The Tao of Quota Over-Assignment
- When it comes to assigning quotas, follow Lao Tzu’s advice: Don’t overdo it, or there will be consequences
- In sales operations, there’s a fine line between managing commission expenses responsibly and making quotas unachievable
- SiriusDecisions research illuminates the benefits and drawbacks for over-assigning quotas
Lao Tzu was an ancient Chinese philosopher most famous for writing, “The journey of a thousand miles begins with a single step,” but there are so many more overlooked pearls of wisdom in his treatise, the Tao Te Ching. One is in his chapter “The Danger of Overweening Success,” where he cautions:
Stretch (a bow) to the very full,
And you will wish you had stopped in time.
Temper a (sword-edge) to its very sharpest,
And the edge will not last long.
When it comes to over-assigning quotas, follow Lao Tzu’s advice: Don’t overdo it, or there will be consequences. SiriusDecisions’ research reveals a point at which over-assignment creates quotas that are simply unachievable. Reps catch on and they flee, with high performers the first to go. Many companies never recover from this type of sales-talent exodus. In sales operations, there’s a fine line between managing commission expenses responsibly and making quotas unachievable, which leads to disaster.
Of course, there are good reasons for reasonable over-assignment:
- For a buffer to absorb commission expense overruns. Like it or not, commissions budgets are fixed. If sales overshoots the budget, the CFO will recoup the expense by reducing sales heads. A few percentage points of over-assignment are usually not noticeable – and they prevent an overrun from happening.
- To provide manager breakage between personal quotas and the sum of their team’s quotas. Managers sometimes like to afford themselves a few points of overage to account for potential attrition and unbalanced team performance. However, be careful with breakage levels – they add up quickly.
- As a driver to encourage sales headcount investment. Corporate boards will sometimes demand excessive quota over-assignments to force executive teams to invest in sales headcount levels that will deliver long-term corporate growth. This approach works when executive teams actually make the necessary tradeoffs and hire the heads needed to absorb the over-assignment. It fails when they simply spread it across existing reps.
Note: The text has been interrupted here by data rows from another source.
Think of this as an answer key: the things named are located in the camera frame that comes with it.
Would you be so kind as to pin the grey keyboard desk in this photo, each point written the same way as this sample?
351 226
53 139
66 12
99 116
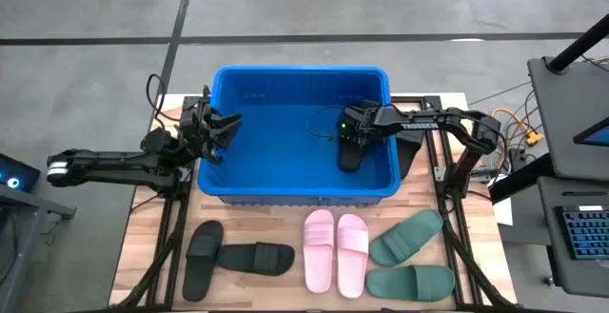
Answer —
552 256

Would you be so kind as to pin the computer case with blue light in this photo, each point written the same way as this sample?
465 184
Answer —
14 172

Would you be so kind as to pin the green slide sandal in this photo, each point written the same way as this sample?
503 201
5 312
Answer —
409 283
404 237

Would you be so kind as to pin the black slide sandal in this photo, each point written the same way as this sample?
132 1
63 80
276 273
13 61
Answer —
202 265
351 158
257 258

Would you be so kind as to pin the dark monitor screen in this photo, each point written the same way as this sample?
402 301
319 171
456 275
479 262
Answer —
595 134

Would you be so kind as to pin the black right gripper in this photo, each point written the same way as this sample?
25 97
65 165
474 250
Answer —
361 125

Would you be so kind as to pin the black aluminium rig frame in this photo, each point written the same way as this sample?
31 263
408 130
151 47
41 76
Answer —
434 149

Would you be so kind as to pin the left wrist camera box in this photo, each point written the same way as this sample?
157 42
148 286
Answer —
188 122

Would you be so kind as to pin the dark grey desk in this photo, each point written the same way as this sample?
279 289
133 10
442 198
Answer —
571 113

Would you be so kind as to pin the grey metal cart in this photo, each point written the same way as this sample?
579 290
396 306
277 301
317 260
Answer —
19 237

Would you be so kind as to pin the black desk pole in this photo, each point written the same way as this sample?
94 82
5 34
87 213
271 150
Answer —
580 42

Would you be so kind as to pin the backlit keyboard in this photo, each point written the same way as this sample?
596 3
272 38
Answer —
587 234

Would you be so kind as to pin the white paper sheet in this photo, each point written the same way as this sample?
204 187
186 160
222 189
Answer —
503 210

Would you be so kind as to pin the pink slide sandal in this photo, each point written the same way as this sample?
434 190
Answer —
352 260
318 256

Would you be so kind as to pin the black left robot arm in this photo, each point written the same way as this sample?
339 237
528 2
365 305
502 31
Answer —
109 163

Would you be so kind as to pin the large blue plastic bin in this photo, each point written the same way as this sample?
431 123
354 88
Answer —
285 161

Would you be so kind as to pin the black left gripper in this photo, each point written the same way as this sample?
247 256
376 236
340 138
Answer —
207 139

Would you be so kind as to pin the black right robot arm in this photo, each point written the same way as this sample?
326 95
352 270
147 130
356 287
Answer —
428 125

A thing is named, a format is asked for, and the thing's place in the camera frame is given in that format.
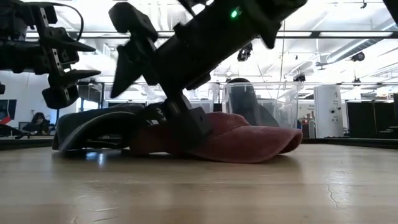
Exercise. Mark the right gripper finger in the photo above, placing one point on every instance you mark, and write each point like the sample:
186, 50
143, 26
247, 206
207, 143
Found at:
186, 124
132, 59

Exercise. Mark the clear plastic bin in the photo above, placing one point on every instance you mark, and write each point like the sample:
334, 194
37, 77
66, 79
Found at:
280, 105

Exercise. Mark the person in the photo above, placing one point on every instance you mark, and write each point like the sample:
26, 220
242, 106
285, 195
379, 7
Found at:
38, 124

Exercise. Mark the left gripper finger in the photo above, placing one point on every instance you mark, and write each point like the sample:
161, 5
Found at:
66, 79
70, 43

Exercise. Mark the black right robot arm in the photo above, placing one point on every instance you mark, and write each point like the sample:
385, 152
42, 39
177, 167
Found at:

However, there are also bad reasons for over-assigning quotas:
- To appease an unrealistic finance model. The sales model might not be grounded in total addressable market data, realistic sales growth assumptions, or the cost of funding a sales organization mapped to meet customer demands along the buyer’s journey. As sales leaders, when you find yourself up against such a model, arm yourself with facts. Don’t exaggerate the possible consequences – factual consequences speak for themselves. Also, don’t make it personal (using statements such as “Bob or Sue will quit”). Finance is not wrong in assuming a sales organization should not be overly dependent on the performance of a couple of reps. The fact is that excessive over-assignment leads to increased attrition.
- To overcompensate for potentially bad quota-setting. Setting quotas is difficult, but it’s not unreasonable for salespeople to expect sales operations to get it right. Don’t shift the risk to them by piling on more quota. A few points of over-assignment are enough, and there are equitable ways of managing expenses when unforeseen circumstances (e.g. bluebirds) occur.
Sales can appear self-serving when fighting quota over-assignment battles. That’s natural. After all, quota assignment affects their personal earnings. For these discussions, it can be helpful to bring SiriusDecisions in to help build a dispassionate factual case based on actual research conducted across thousands of companies.
What are your thoughts?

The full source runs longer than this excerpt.